»Zu spät, Kleiner! Wenn wir uns einmal wiedersehen, kannst du wieder fragen. Heut sag ich's nicht mehr. So, und jetzt will ich tanzen.«
Da sie Miene machte, aufzustehen, sank plötzlich meine Stimmung tief, ich bekam Angst, sie würde gehen und mich allein lassen, und dann würde alles wieder, wie es vorher gewesen war. Wie ein vorübergehend verschwundener Zahnschmerz plötzlich wieder da ist und wie Feuer brennt, so war in einem Augenblick die Angst und das Grauen wieder da. O Gott, hatte ich denn vergessen können, was auf mich wartete? War denn etwas anders geworden?
»Halt«, rief ich flehend, »gehen Sie – geh nicht fort! Natürlich kannst du tanzen, soviel zu willst, aber bleib nicht lange fort, komm wieder, komm wieder!«
Lachend stand sie auf. Ich hatte sie mir stehend größer gedacht, sie war schlank, aber nicht groß. Wieder erinnerte sie mich an jemand – an wen? Es war nicht zu finden.
»Du kommst wieder?«
»Ich komme wieder, aber es kann eine Weile dauern, eine halbe Stunde oder auch eine ganze. Ich will dir was sagen: mach die Augen zu und schlaf ein wenig; das ist, was du nötig hast.«
Ich machte ihr Platz, und sie ging; ihr Röckchen streifte meine Knie, im Gehen blickte sie in einen runden, winzig kleinen Taschenspiegel, zog die Augenbrauen hoch, wischte mit einem winzigen Puderquästchen über ihr Kinn und verschwand im Tanzsaal. Ich blickte um mich: fremde Gesichter, rauchende Männer, verschüttetes Bier auf dem Marmortisch, Geschrei und Gekreische überall, nebenan die Tanzmusik. Ich solle schlafen, hatte sie gesagt. Ach, gutes Kind, du hast eine Ahnung von meinem Schlaf, der scheuer ist als ein Wiesel!
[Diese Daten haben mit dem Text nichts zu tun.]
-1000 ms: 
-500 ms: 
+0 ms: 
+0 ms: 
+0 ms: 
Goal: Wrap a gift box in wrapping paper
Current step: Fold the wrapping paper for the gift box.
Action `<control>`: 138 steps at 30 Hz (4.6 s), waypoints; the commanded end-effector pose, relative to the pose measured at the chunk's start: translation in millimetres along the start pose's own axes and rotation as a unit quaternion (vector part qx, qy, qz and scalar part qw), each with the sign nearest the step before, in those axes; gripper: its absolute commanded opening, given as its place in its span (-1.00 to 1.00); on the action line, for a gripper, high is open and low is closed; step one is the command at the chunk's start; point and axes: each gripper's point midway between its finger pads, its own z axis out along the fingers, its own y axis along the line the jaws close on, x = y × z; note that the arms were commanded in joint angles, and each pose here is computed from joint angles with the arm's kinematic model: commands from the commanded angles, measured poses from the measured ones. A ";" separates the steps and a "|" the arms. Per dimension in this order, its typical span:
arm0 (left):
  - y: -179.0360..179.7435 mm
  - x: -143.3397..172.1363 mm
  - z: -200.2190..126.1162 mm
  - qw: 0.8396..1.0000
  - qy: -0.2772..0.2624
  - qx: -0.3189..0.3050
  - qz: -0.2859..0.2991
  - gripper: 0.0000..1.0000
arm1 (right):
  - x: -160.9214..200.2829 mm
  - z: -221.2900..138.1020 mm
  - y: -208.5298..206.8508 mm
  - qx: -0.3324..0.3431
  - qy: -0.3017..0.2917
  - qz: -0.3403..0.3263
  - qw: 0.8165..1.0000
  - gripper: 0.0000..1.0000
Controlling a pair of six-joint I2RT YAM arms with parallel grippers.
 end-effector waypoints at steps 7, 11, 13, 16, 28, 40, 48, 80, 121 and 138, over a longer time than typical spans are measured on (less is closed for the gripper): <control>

In diesem Jahrmarkt schlafen, am Tisch sitzend, zwischen den klappernden Bierkrügen! Ich nippte am Wein, zog eine Zigarre aus der Tasche, sah mich nach Streichhölzern um, aber eigentlich war mir nichts am Rauchen gelegen, ich legte die Zigarre vor mir auf den Tisch. »Mach die Augen zu«, hatte sie zu mir gesagt. Weiß Gott, woher das Mädchen diese Stimme hatte, diese etwas tiefe, gute Stimme, eine mütterliche Stimme. Es war gut, dieser Stimme zu gehorchen, ich hatte es erfahren. Gehorsam machte ich die Augen zu, lehnte den Kopf an die Wand, hörte hundert heftige Geräusche mich umtosen, lächelte über die Idee, an diesem Ort zu schlafen, beschloß, an die Saaltür zu gehen und einen Blick in den Tanzsaal zu erhäschen – ich mußte doch mein schönes Mädchen tanzen sehen –, bewegte unterm Stuhl die Füße, fühlte erst jetzt, wie unendlich müde ich vom stundenlangen Umherirren war, und blieb sitzen. Und da schlief ich schon, dem mütterlichen Befehl getreu, schlief gierig und dankbar und träumte, träumte klarer und hübscher, als ich seit langem geträumt hatte. Mir träumte:
Ich saß und wartete in einem altmodischen Vorzimmer. Zuerst wußte ich nur, daß ich bei einer Exzellenz angemeldet sei, dann fiel mir ein, daß es ja Herr von Goethe sei, von dem ich empfangen werden sollte. Leider war ich nicht ganz als Privatmann hier, sondern als Korrespondent einer Zeitschrift, das störte mich sehr, und ich konnte nicht begreifen, welcher Teufel mich in diese Situation hineingeritten habe. Außerdem beunruhigte mich ein Skorpion, der soeben noch sichtbar gewesen war und an meinem Bein hochzuklettern versucht hatte. Ich hatte mich zwar gegen das kleine schwarze Kriechtier gewehrt und geschüttelt, wußte aber nicht, wo es jetzt stecke, und wagte nirgends hinzugreifen.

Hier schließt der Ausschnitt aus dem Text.